§ **Action item**
In the records below, reproduce exactly the lines from the one containing "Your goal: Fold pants" through the one containing "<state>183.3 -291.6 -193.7", both included, and omit the pictures.

※ ※ ※

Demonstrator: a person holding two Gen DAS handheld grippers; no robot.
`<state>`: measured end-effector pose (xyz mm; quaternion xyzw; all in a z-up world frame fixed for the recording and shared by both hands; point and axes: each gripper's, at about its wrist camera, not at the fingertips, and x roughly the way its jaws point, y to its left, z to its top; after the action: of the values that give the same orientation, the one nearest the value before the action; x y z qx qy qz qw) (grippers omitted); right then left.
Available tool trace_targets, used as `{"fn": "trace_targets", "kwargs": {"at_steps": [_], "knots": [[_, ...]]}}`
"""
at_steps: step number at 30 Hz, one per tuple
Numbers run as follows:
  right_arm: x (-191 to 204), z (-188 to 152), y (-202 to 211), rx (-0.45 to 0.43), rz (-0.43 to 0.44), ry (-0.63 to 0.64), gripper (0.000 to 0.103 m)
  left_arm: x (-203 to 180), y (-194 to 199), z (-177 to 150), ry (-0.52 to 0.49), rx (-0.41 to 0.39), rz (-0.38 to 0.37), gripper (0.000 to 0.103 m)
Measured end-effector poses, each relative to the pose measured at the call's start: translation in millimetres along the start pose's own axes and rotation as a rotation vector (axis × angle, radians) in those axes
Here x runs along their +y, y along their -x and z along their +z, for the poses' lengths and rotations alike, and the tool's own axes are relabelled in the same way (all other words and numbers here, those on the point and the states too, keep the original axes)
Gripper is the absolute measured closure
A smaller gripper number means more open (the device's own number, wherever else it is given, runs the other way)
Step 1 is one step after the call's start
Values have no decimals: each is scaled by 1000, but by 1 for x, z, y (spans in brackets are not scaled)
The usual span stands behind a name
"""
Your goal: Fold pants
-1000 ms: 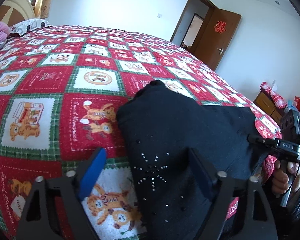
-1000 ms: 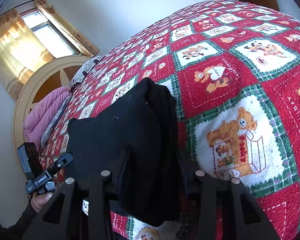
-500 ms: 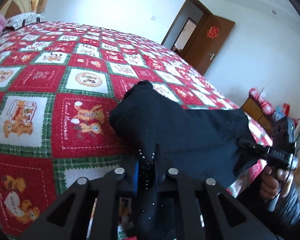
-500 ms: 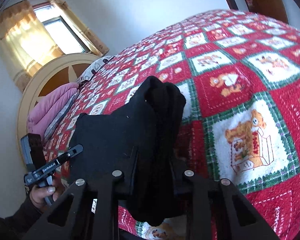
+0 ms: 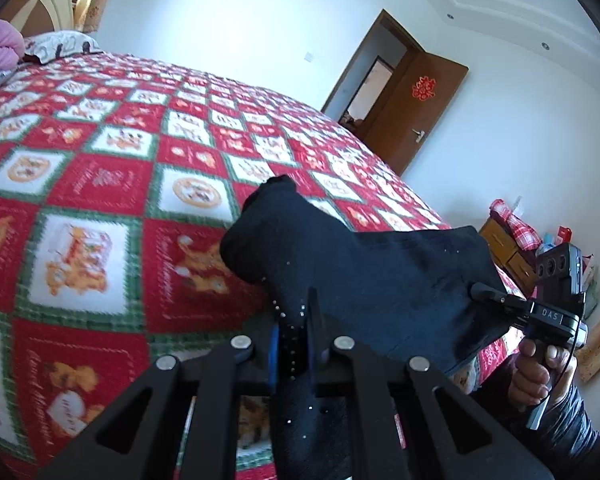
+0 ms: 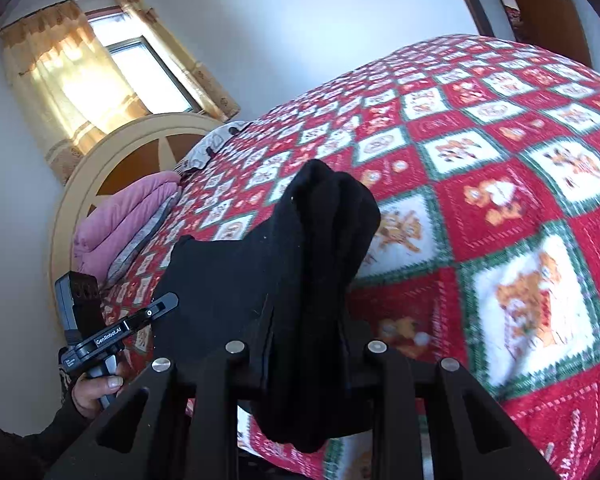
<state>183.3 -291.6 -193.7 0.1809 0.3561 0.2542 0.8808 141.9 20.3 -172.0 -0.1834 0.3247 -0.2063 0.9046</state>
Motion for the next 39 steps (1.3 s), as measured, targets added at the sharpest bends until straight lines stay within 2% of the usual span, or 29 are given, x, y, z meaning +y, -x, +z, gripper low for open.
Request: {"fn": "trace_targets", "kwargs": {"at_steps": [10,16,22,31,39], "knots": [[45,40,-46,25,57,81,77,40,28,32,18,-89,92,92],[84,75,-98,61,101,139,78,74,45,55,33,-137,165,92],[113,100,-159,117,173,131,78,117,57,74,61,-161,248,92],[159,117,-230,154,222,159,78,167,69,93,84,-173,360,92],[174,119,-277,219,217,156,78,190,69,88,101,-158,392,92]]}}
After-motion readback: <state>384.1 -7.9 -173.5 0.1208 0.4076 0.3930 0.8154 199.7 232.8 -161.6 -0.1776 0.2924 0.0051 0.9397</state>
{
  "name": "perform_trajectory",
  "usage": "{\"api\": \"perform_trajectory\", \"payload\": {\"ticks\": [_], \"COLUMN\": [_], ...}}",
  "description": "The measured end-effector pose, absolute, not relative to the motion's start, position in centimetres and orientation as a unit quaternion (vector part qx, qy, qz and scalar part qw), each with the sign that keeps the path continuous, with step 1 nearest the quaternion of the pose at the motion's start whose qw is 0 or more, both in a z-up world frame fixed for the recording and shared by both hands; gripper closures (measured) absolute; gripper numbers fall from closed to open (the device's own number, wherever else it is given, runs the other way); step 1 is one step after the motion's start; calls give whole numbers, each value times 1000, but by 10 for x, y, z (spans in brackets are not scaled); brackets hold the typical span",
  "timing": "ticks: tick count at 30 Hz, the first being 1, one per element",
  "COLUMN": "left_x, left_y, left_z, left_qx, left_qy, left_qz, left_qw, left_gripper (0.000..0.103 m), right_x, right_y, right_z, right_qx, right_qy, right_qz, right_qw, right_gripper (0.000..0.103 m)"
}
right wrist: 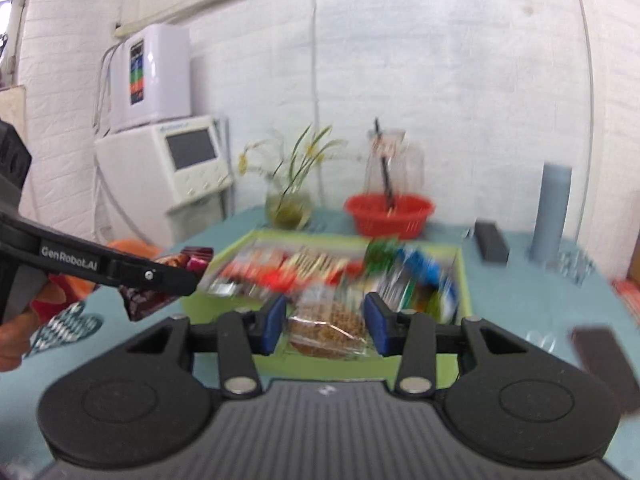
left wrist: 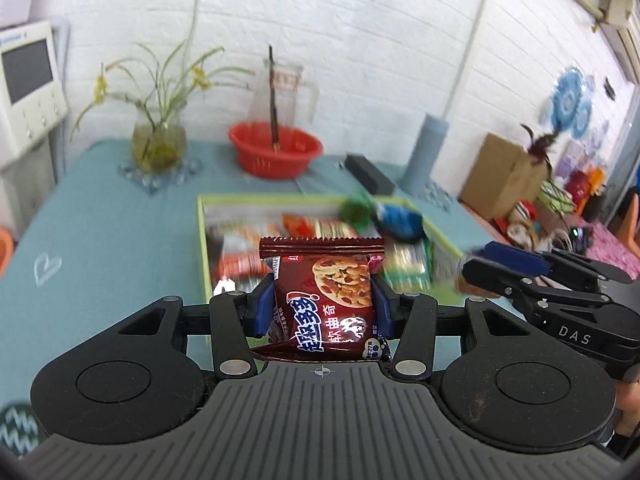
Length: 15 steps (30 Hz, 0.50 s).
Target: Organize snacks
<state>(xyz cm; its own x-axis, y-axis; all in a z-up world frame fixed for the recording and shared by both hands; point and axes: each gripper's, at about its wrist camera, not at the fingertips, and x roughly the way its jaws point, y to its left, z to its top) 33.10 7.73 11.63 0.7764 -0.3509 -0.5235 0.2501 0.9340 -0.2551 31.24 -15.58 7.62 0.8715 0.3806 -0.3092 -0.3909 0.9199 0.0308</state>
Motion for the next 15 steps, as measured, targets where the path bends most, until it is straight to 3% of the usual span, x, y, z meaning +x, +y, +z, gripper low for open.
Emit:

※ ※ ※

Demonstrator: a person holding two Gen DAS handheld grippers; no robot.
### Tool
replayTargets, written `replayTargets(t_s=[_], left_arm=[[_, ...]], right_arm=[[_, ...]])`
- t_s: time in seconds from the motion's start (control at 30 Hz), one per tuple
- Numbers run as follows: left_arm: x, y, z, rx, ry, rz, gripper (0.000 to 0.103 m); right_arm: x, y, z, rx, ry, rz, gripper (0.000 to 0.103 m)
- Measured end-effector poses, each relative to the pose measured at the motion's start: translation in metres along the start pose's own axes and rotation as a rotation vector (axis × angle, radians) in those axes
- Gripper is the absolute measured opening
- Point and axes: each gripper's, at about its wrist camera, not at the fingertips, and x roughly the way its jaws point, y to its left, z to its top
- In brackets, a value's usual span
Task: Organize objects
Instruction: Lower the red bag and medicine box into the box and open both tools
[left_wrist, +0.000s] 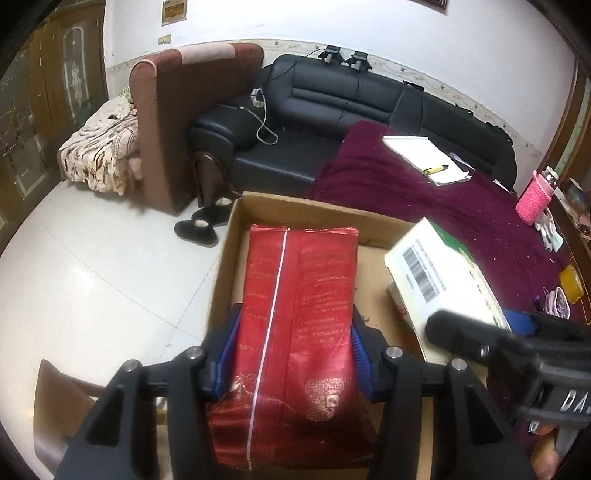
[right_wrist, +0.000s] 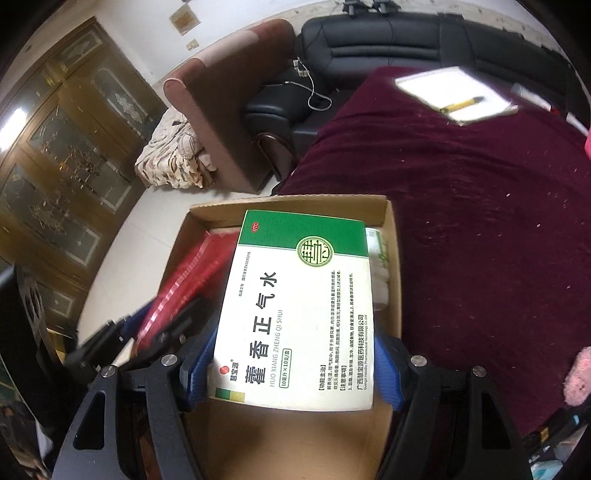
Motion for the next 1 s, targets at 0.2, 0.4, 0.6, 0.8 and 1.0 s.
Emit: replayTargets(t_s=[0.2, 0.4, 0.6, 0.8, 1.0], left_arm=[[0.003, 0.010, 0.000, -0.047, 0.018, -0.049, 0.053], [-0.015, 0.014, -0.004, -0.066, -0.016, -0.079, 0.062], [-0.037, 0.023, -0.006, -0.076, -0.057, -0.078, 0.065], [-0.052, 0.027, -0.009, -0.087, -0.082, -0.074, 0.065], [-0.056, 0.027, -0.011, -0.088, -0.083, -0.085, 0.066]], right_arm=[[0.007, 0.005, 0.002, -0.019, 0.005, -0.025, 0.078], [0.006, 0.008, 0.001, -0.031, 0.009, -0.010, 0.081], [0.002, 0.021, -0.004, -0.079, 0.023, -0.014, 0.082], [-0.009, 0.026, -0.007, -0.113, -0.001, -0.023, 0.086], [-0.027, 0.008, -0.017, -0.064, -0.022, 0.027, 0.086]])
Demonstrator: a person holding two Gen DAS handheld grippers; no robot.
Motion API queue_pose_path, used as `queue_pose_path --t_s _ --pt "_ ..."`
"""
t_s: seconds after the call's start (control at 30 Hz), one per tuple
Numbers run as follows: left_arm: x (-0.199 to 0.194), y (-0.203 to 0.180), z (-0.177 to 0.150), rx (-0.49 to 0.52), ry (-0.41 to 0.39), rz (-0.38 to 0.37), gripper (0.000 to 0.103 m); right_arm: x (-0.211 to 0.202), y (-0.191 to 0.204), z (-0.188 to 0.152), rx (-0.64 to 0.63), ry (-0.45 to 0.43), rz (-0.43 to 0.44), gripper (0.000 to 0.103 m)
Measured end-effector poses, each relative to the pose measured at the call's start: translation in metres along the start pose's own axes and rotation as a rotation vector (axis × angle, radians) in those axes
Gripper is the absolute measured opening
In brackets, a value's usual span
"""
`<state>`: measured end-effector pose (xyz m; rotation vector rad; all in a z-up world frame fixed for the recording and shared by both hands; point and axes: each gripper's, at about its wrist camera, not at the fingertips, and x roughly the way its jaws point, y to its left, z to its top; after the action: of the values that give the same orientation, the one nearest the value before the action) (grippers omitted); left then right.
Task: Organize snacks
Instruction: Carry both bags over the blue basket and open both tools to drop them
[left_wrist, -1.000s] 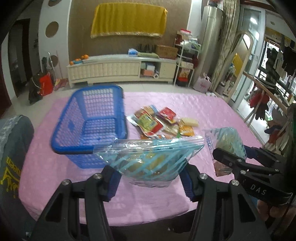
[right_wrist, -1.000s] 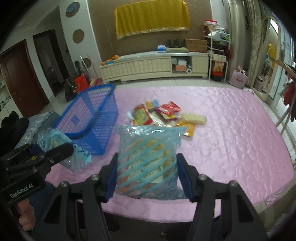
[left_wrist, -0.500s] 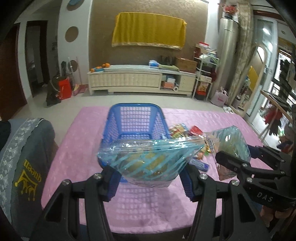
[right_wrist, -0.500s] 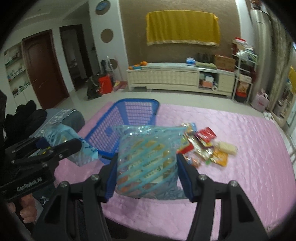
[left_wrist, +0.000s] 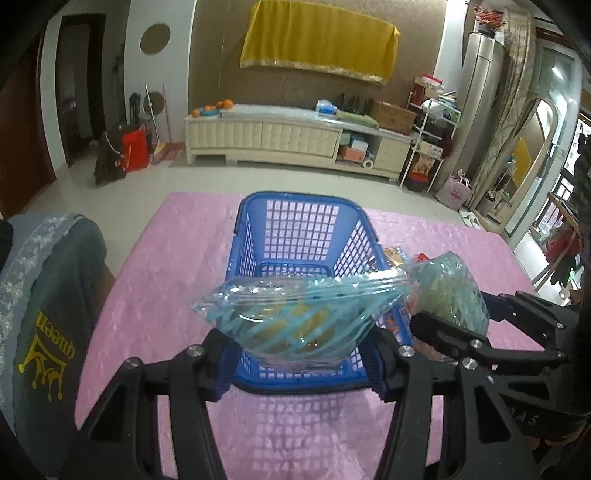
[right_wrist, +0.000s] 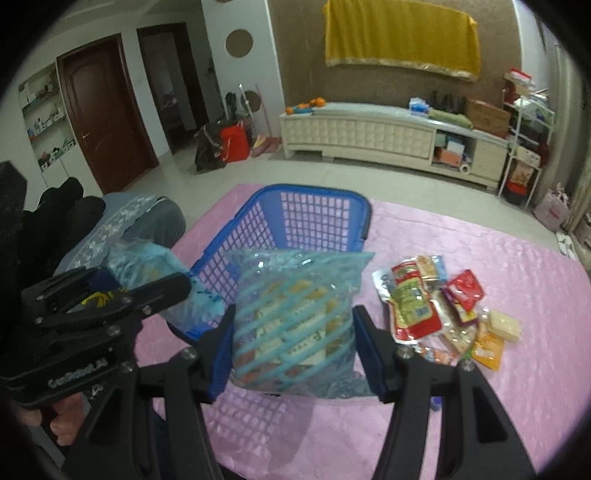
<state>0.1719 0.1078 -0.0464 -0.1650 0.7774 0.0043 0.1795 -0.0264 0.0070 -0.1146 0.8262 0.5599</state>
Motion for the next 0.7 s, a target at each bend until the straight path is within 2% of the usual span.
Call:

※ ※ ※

§ **Task response**
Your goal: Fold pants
-1000 ms: 
-1000 ms: 
-500 ms: 
-500 ms: 
+0 ms: 
+0 ms: 
<state>183.3 -291.6 -193.7 0.1809 0.3561 0.2542 0.8808 141.9 20.3 -172.0 -0.1834 0.3247 -0.2063 0.9046</state>

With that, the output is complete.